Profile of morbimortality by maligna neoplasia of esôfago among the brazilian regions in the period 2008-2017

Jaqueline Teixeira Teles Gonçalves, Luana Maynart Inostrosa, Camila Teles Gonçalves, Anna Elisa Campos Ruas, Renata Ferreira Santana, Marcos Vinicius Macedo de Oliveira, Luçandra Ramos Espirito Santo, Karina Andrade de Prince

Resumo

 PERFIL DE MORBIMORTALIDADE POR NEOPLASIA MALIGNA DE ESÔFAGO ENTRE AS REGIÕES BRASILEIRAS NO PERÍODO DE 2008-2017


Resumo: Objetivo: analisar os perfis epidemiológicos, socioeconômico e sociodemográfico para melhor efetividade de ações intervencionistas e políticas em saúde por neoplasia maligna de esôfago.

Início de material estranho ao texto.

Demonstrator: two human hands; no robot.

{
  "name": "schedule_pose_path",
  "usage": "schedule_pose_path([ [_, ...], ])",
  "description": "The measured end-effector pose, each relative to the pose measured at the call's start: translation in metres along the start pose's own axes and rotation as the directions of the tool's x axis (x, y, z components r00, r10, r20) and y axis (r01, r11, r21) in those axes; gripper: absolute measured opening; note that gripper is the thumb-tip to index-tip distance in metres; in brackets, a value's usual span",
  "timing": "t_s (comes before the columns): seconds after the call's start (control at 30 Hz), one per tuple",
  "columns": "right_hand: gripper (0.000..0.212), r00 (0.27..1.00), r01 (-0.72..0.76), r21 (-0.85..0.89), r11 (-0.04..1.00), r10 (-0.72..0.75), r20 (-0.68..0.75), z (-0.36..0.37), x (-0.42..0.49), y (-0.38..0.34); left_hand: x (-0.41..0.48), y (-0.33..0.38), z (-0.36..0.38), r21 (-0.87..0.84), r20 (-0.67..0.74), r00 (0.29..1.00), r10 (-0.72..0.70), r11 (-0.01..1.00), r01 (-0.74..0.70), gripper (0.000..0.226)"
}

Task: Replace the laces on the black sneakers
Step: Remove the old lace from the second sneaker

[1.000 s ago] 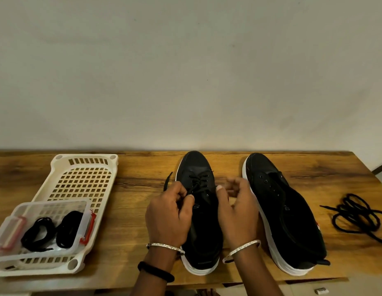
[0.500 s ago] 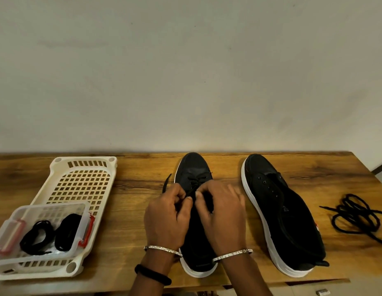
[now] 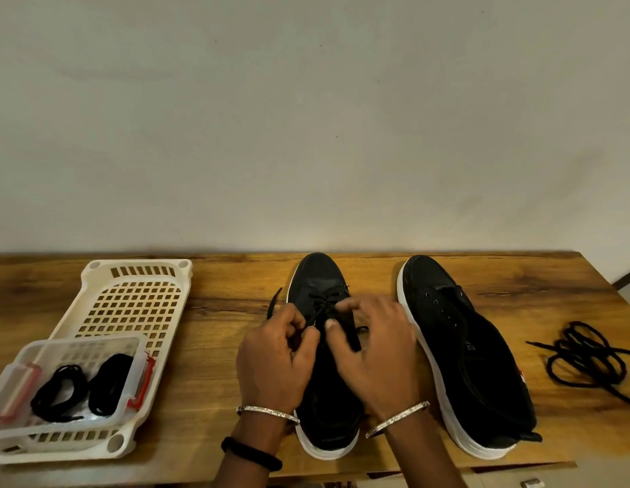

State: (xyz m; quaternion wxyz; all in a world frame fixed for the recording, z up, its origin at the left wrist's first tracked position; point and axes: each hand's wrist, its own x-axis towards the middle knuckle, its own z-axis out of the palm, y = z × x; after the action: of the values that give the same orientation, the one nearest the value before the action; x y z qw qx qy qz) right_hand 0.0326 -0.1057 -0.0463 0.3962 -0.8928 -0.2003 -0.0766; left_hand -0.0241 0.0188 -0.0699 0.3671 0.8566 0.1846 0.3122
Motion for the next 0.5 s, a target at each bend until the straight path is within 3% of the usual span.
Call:
schedule_pose_path([
  [0.1, 0.027, 0.993, 0.067, -0.092, 0.993, -0.057, 0.106, 0.006, -0.005, 0.002, 0.0, 0.002, 0.0, -0.002, -0.008, 1.0, 0.002, 1.0, -0.002, 0.017],
  [0.2, 0.015, 0.999, 0.034, -0.004, 0.999, -0.034, -0.014, 0.008, -0.004, 0.008, 0.0, 0.006, -0.001, 0.01, -0.01, 1.0, 0.016, 1.0, -0.016, 0.017],
  [0.27, 0.012, 0.993, -0.088, 0.133, 0.987, 0.097, -0.063, 0.007, -0.003, 0.008, -0.001, 0.009, -0.001, 0.041, 0.002, 1.0, 0.02, 0.999, -0.02, 0.019],
  [0.37, 0.011, 0.924, -0.356, 0.423, 0.833, 0.382, 0.025, 0.006, 0.0, 0.008, -0.001, 0.011, 0.0, 0.077, 0.013, 1.0, 0.006, 0.997, -0.007, 0.02],
  [0.5, 0.011, 0.841, -0.514, 0.596, 0.618, 0.499, 0.207, 0.001, 0.006, 0.008, 0.0, 0.013, 0.0, 0.06, 0.019, 1.0, 0.009, 0.998, -0.01, 0.021],
])
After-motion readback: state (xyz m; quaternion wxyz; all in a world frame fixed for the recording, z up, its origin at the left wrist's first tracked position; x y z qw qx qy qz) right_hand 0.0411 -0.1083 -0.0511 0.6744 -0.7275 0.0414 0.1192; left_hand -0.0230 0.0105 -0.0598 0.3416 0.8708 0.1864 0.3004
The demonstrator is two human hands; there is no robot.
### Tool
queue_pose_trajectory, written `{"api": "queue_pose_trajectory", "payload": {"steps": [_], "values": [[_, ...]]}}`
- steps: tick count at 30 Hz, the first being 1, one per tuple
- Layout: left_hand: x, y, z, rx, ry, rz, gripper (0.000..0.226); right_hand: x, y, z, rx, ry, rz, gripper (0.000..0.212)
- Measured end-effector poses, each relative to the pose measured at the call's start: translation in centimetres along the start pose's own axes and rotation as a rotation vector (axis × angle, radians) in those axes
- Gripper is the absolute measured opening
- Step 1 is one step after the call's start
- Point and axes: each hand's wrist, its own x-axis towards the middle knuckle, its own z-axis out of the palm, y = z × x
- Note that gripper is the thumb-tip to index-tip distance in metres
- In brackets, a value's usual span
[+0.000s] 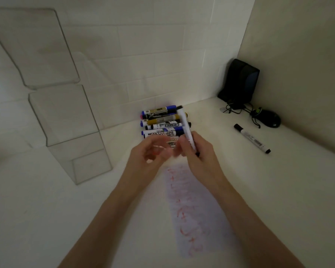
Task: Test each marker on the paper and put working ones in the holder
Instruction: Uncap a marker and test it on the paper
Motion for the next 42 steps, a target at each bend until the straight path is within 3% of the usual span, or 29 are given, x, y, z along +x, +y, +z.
{"api": "queue_pose_trajectory", "payload": {"steps": [3, 5, 7, 11, 16, 18, 21, 25, 37, 39, 42], "values": [[-0.5, 0.0, 0.8, 0.047, -0.086, -0.063, 0.04, -0.4, -1.1, 0.3, 0.039, -0.015, 0.068, 0.04], [-0.6, 0.0, 1.0, -0.006, -0.136, -0.106, 0.045, -0.6, -1.5, 0.6, 0.102, -0.065, 0.09, 0.031], [-0.6, 0.0, 0.9, -0.031, -0.152, -0.111, 0.034, -0.6, -1.6, 0.5, 0.169, -0.071, 0.133, 0.021], [-0.9, -0.6, 0.6, 0.3, -0.167, 0.049, 0.015, -0.8, -1.5, -0.2, 0.189, -0.003, 0.17, 0.017], [-2.0, -0.4, 1.0, 0.613, -0.29, 0.203, 0.044, -0.8, -1.5, -0.1, 0.272, 0.111, 0.315, 0.035], [-2.1, 0.0, 1.2, 0.631, -0.284, 0.208, 0.042, -0.7, -1.7, -0.1, 0.338, 0.104, 0.359, 0.033], [-1.9, 0.2, 1.3, 0.385, -0.343, 0.079, 0.033, -0.6, -1.9, -0.2, 0.395, 0.08, 0.365, 0.029], [-1.6, 0.8, 1.7, -0.019, -0.449, -0.175, 0.04, -0.6, -2.1, -0.6, 0.435, 0.043, 0.316, 0.031], [0.1, 2.8, 0.8, -0.438, -0.632, -0.433, 0.039, -0.4, -2.7, -0.5, 0.509, 0.073, 0.245, 0.041], [0.2, 2.9, 0.9, -0.355, -0.599, -0.429, 0.041, -0.3, -2.6, -0.7, 0.479, 0.1, 0.242, 0.038], [0.2, 2.3, 1.1, 0.242, -0.432, -0.135, 0.037, -0.2, -2.5, -0.4, 0.543, 0.127, 0.317, 0.021]]}}
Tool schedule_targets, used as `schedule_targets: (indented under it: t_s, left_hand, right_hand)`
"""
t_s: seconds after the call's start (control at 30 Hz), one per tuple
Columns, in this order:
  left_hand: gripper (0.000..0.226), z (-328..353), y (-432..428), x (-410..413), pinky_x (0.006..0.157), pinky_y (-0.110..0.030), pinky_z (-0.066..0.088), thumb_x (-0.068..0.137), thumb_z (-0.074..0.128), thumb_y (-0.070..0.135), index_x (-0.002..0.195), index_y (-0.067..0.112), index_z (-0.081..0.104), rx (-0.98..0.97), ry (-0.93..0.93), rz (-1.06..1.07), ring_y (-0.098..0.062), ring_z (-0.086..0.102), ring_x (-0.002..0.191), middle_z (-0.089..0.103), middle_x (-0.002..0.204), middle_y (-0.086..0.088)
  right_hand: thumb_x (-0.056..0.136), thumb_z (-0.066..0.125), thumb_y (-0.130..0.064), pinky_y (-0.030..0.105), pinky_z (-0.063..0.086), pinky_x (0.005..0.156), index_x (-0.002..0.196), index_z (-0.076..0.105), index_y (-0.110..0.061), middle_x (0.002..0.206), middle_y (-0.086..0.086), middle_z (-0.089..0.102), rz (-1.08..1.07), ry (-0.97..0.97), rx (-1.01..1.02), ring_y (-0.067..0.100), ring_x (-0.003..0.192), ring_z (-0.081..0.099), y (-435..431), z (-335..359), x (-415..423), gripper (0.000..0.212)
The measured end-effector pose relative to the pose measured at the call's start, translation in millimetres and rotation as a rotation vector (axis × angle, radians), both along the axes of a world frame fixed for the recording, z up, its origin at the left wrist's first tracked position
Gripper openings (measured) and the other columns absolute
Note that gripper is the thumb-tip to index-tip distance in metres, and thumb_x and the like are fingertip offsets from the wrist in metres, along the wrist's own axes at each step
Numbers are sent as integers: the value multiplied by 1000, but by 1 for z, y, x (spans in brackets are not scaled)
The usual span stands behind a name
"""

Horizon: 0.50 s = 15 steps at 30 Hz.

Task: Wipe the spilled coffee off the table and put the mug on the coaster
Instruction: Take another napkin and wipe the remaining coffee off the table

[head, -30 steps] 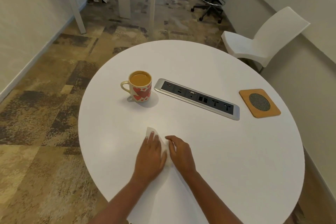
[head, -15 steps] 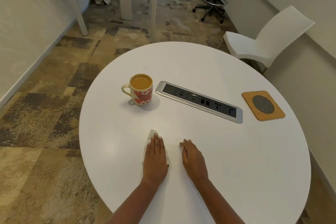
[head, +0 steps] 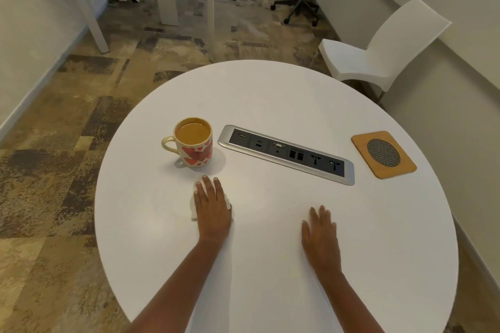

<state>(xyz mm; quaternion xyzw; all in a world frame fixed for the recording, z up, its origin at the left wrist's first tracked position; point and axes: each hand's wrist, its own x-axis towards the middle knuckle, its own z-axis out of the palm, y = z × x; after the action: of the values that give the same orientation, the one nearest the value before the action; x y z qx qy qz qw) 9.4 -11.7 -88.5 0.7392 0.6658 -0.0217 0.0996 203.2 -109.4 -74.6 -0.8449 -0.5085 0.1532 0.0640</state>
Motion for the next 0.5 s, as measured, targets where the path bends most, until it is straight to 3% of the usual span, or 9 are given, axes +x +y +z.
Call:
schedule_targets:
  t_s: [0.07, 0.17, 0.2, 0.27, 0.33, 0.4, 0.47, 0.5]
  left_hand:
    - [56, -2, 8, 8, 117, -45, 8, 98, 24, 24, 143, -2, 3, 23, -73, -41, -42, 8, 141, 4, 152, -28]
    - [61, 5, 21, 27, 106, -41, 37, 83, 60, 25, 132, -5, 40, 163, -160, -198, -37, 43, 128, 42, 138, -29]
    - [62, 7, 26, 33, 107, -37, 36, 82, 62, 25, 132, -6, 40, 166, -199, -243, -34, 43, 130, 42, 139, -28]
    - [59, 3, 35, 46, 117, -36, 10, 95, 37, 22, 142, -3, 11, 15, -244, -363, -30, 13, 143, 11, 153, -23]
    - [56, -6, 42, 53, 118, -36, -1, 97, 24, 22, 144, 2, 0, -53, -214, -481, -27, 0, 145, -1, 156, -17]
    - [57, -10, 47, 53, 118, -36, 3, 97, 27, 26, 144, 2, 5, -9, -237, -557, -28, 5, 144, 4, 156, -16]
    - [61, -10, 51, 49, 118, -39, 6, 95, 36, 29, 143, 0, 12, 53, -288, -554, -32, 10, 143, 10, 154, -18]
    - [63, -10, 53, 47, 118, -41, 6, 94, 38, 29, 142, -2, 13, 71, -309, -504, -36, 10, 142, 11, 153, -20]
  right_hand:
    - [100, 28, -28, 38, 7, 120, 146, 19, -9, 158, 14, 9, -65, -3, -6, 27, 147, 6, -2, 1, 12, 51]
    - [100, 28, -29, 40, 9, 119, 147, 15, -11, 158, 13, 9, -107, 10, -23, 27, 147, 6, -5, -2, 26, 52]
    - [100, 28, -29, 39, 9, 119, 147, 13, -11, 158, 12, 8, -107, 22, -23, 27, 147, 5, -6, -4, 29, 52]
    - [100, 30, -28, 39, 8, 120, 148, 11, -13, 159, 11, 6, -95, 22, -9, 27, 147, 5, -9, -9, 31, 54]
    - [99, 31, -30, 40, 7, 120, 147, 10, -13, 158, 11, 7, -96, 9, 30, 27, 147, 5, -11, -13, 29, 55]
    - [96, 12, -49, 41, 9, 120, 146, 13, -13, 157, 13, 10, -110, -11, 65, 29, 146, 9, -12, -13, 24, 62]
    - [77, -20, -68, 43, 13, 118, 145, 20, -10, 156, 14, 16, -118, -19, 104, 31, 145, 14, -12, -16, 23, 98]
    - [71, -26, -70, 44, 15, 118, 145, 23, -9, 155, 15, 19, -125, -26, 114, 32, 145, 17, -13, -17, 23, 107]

Métodos: investigação de caráter descritivo, retrospectivo e quantitativo. A população foi portadores de neoplasia maligna do esôfago, internados por região, no período de 2008 a 2017. Os dados foram obtidos do Sistema de Informações Hospitalares do SUS (SIH/SUS). Resultados: Registraram-se um maior número de casos da doença na faixa etária de 50 a 69 anos 60,28% (n=96.315), homens 76,45% (n=122.162), cor branca 41,10% (n=66089). A região Sudeste apresentou o maior número de internações 58,86% (n=81269) e a região Norte o menor 1,97% (n=3157). Verificou-se a predominância de óbitos 16,52% (n=13429) na região Sudeste. A região Norte apresentou a menor prevalência de internações (2 casos/100mil), menor número de óbitos, mas a maior taxa de mortalidade 19,16% (n=605), em contrapartida   a região Sul apresentou a maior prevalência da doença (14,4/100 mil), mas a menor taxa de mortalidade 14,91% (n=6220). Conclusão: Verificou-se um aumento no número de internações, em todas as regiões brasileiras (47 a 124%). O número de internações e óbitos por neoplasia de esôfago foi maior na região Sul e Sudeste. O setor privado demonstrou um gasto muito superior em relação ao público. O sexo masculino e a faixa etária em 50-69 anos, concentram os maiores números de internação e ocorrem com mais frequência no caráter de urgência.  Tal fato pode ser atribuído a ineficácia de políticas de saúde acerca de informação e controle dessa doença.

 

Abstract: Objective: to analyze the epidemiological, socioeconomic and sociodemographic profiles for better effectiveness of interventionist actions and health policies for malignant esophageal neoplasia. Methods: descriptive, retrospective and quantitative research. The population had malignant esophageal neoplasia, hospitalized by region, from 2008 to 2017. Data were obtained from the Hospital Information System of SUS (SIH / SUS). Results: The largest number of cases of the disease were registered in the age 50 to 69 years (60.28%) (n = 96.315), males 76.45% (n = 122.162), white color 41.10% 66089). The Southeast region presented the highest number of hospitalizations 58.86% (n = 81269) and the North region the lowest 1.97% (n = 3157). The prevalence of deaths was 16.52% (n = 13429) in the Southeast region. The North region had the lowest prevalence of hospitalizations (2 cases / 100,000), the lowest number of deaths, but the highest mortality rate was 19.16% (n = 605). , 4/100 thousand), but the lowest mortality rate was 14.91% (n = 6220). Conclusion: There was an increase in hospitalizations in all Brazilian regions (47 to 124%). The number of hospitalizations and deaths due to esophageal neoplasia was higher in the South and Southeast regions. The private sector has shown a much higher outlay than the public. The man and the age group in 50-69 years concentrate the largest numbers of hospitalization and occur more frequently in the character of urgency. This fact can be attributed to the inefficacy of health policies regarding information and control of this disease.


Palavras-chave

Esophagus Neoplasms; Health Profile; Public health; Neoplasias Esofágicas; Perfil de saúde; Saúde pública.